ABOUT THIS TASK
Determine the count of lines containing "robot" in the entries below and return only that figure.

DATA PROVIDED
┄┄┄┄┄┄┄┄┄┄┄┄┄┄┄┄┄┄┄┄
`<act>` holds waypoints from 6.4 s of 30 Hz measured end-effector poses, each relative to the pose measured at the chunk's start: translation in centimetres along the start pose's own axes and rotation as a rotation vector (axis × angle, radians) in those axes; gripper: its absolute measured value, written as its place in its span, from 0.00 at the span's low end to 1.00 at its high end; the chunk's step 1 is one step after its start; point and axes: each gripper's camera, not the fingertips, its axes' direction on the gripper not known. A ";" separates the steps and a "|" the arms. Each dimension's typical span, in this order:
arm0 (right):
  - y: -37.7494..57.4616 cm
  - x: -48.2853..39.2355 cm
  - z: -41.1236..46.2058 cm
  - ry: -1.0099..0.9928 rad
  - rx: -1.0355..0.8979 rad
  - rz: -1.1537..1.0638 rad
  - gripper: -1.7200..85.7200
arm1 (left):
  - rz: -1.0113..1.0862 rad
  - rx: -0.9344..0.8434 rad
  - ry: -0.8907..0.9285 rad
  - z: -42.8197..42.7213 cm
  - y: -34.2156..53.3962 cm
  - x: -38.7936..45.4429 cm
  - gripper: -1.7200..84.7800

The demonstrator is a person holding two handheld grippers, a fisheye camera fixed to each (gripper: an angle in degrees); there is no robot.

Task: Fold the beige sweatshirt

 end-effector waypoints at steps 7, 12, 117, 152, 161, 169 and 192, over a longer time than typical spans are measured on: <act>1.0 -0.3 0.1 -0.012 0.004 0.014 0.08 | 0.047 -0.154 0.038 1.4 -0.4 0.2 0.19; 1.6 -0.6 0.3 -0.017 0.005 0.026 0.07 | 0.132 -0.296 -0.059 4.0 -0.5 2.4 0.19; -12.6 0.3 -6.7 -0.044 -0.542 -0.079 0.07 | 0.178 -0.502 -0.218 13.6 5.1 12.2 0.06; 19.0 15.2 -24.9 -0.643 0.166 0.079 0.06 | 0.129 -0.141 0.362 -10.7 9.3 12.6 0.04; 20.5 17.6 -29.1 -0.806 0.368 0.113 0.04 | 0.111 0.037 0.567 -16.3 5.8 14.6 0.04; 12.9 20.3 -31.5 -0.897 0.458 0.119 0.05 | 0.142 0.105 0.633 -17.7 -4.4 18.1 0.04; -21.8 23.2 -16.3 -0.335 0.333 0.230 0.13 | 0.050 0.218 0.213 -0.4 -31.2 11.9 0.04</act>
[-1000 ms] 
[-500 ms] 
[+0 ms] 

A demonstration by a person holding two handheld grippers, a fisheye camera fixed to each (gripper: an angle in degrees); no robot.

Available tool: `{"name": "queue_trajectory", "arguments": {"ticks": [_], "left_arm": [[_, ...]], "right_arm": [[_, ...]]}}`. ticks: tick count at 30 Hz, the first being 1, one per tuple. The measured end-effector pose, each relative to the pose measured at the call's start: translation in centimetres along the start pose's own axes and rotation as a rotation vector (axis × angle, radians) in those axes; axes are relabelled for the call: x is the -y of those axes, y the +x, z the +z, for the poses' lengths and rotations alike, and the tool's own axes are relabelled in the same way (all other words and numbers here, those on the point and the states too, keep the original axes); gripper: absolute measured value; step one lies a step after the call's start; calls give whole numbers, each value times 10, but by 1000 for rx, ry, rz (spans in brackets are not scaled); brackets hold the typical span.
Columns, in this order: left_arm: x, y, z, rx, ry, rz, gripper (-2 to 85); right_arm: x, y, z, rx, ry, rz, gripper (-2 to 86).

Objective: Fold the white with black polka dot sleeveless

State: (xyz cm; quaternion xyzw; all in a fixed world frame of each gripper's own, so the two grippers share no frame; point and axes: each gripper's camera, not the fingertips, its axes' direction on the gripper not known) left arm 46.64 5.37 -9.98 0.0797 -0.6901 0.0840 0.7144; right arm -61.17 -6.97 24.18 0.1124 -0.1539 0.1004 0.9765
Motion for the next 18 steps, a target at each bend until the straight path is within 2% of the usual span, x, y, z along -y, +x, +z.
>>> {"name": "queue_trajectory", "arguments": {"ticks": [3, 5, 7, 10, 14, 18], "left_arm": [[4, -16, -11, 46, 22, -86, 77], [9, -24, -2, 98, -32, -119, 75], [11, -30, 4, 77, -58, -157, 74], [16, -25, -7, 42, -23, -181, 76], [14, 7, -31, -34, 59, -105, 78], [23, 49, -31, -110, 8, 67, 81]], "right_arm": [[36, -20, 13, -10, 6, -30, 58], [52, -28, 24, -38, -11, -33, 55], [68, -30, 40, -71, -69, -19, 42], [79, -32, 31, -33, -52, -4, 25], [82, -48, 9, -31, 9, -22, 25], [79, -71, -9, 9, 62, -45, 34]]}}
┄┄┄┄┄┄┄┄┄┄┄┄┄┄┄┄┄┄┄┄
OUTPUT OF THE EXERCISE
2